• _Aim of the exercise_: Among the lines below, copy exactly those from the one with "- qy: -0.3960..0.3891" through the one with "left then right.", counting both ends.
** Recorded information follows **
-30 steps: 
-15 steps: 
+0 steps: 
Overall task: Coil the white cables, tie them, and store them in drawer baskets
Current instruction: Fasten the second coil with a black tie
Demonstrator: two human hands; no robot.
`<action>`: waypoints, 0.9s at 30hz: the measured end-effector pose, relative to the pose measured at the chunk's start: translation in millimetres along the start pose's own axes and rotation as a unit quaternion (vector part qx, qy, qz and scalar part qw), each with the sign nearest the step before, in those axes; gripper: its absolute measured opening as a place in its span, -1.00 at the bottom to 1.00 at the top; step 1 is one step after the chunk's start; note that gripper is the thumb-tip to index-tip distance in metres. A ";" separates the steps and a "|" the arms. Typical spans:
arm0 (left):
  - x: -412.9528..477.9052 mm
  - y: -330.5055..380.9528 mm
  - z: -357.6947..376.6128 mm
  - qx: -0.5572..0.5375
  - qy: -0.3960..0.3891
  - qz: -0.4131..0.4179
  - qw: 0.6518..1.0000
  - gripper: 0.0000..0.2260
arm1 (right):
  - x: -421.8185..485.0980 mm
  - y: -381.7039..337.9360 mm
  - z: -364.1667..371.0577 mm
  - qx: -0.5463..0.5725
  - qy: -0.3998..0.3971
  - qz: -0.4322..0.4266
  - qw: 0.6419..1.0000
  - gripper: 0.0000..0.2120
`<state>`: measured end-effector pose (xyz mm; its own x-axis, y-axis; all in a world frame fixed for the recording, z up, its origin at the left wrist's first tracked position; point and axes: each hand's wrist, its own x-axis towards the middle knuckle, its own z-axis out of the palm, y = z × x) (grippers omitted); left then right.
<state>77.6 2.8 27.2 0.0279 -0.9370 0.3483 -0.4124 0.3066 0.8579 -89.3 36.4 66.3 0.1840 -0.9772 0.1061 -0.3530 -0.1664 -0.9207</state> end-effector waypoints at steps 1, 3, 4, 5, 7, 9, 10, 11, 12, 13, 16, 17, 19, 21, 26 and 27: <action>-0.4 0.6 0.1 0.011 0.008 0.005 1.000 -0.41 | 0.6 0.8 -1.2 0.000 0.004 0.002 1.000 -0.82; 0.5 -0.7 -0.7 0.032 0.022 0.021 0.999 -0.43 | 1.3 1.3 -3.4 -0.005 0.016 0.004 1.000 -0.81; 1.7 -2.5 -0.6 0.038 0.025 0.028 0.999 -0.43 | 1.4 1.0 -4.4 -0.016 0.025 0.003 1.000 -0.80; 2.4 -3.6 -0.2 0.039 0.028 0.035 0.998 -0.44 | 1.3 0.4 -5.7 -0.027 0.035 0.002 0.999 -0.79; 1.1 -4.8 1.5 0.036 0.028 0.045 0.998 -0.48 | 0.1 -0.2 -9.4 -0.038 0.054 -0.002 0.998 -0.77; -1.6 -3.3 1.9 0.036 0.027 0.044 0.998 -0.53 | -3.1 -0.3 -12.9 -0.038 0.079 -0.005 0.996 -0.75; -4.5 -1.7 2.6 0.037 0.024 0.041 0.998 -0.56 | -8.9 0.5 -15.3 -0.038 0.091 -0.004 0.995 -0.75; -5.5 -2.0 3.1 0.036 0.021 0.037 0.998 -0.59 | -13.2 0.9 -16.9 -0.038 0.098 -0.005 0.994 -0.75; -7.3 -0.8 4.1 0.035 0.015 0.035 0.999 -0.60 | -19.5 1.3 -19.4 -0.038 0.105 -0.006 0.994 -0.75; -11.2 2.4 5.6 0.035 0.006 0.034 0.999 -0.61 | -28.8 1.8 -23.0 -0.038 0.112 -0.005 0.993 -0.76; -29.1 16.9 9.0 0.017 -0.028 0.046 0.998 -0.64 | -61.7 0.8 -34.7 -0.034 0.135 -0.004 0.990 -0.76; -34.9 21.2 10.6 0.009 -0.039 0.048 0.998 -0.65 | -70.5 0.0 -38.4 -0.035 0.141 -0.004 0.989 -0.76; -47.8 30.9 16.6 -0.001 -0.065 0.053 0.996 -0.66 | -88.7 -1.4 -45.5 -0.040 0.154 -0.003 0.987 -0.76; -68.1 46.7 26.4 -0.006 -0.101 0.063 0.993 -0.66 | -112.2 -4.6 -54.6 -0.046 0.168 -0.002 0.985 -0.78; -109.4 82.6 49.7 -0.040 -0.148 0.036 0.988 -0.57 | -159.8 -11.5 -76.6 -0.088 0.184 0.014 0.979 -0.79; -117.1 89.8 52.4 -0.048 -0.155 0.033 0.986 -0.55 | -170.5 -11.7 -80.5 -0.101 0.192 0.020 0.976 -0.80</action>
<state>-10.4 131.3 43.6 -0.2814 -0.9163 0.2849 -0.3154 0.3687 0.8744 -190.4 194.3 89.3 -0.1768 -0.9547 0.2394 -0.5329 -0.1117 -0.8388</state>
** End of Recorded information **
• _Output for this exercise_:
  - qy: -0.3960..0.3891
  - qz: -0.4131..0.4179
  - qw: 0.6518..1.0000
  - gripper: 0.0000..0.2260
arm1 (right):
  - x: -421.8185..485.0980 mm
  - y: -381.7039..337.9360 mm
  - z: -364.1667..371.0577 mm
  - qx: -0.5463..0.5725
  - qy: -0.3998..0.3971
  - qz: -0.4322..0.4266
  - qw: 0.6419..1.0000
  - gripper: 0.0000..0.2120
`<state>`: measured end-effector pose (xyz mm; its own x-axis, y-axis; all in a world frame fixed for the recording, z up, its origin at the left wrist's first tracked position; point and axes: each hand's wrist, its own x-axis towards the middle knuckle, its own z-axis out of the palm, y = z × x) (grippers omitted); left then right.

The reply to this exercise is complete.